Lo stesso è per i candidati, che possono dire tutto e il giorno dopo l'esatto contrario.
Lo stesso è per le leggi: senza memoria, per esempio, quello che era una conquista per contrastare tanti abusi e regolare delle sofferenze, oggi sembra essere un capriccio. E a volte rischia di esserlo davvero.

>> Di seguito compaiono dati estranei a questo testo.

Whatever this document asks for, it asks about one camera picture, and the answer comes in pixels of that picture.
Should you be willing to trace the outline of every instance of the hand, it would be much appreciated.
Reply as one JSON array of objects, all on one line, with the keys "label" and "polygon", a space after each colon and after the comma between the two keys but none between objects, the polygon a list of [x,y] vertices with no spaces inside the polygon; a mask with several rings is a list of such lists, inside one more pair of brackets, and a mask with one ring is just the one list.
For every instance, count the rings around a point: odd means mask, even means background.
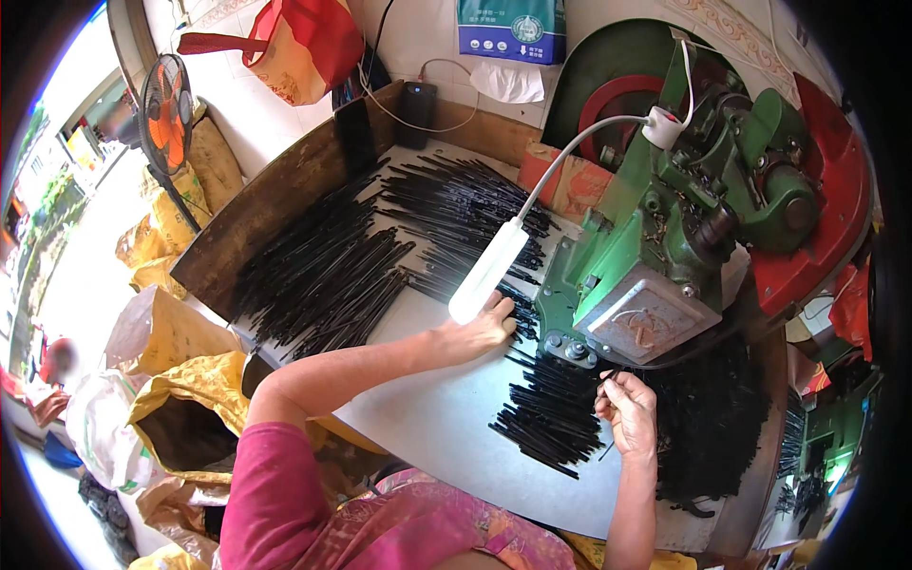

La smemoratezza ci frammenta e ci frantuma. Senza memoria, dunque, non si può essere "integri e coerenti" (chi ha visto o vedrà il film capirà perché uso questi due aggettivi). Senza memoria non c'è coscienza di sé e non c'è coscienza politica.
L'8 marzo è un sabato. Se volete fare (o farvi) un bel regalo andate a vedere Persepolis. E' un'occasione, per quelli come noi cresciuti in tempi di pace e di libertà. Un'occasione per ricordarci che senza memoria la libertà la stiamo "consumando" (nel senso di "ridurre danneggiando progressivamente").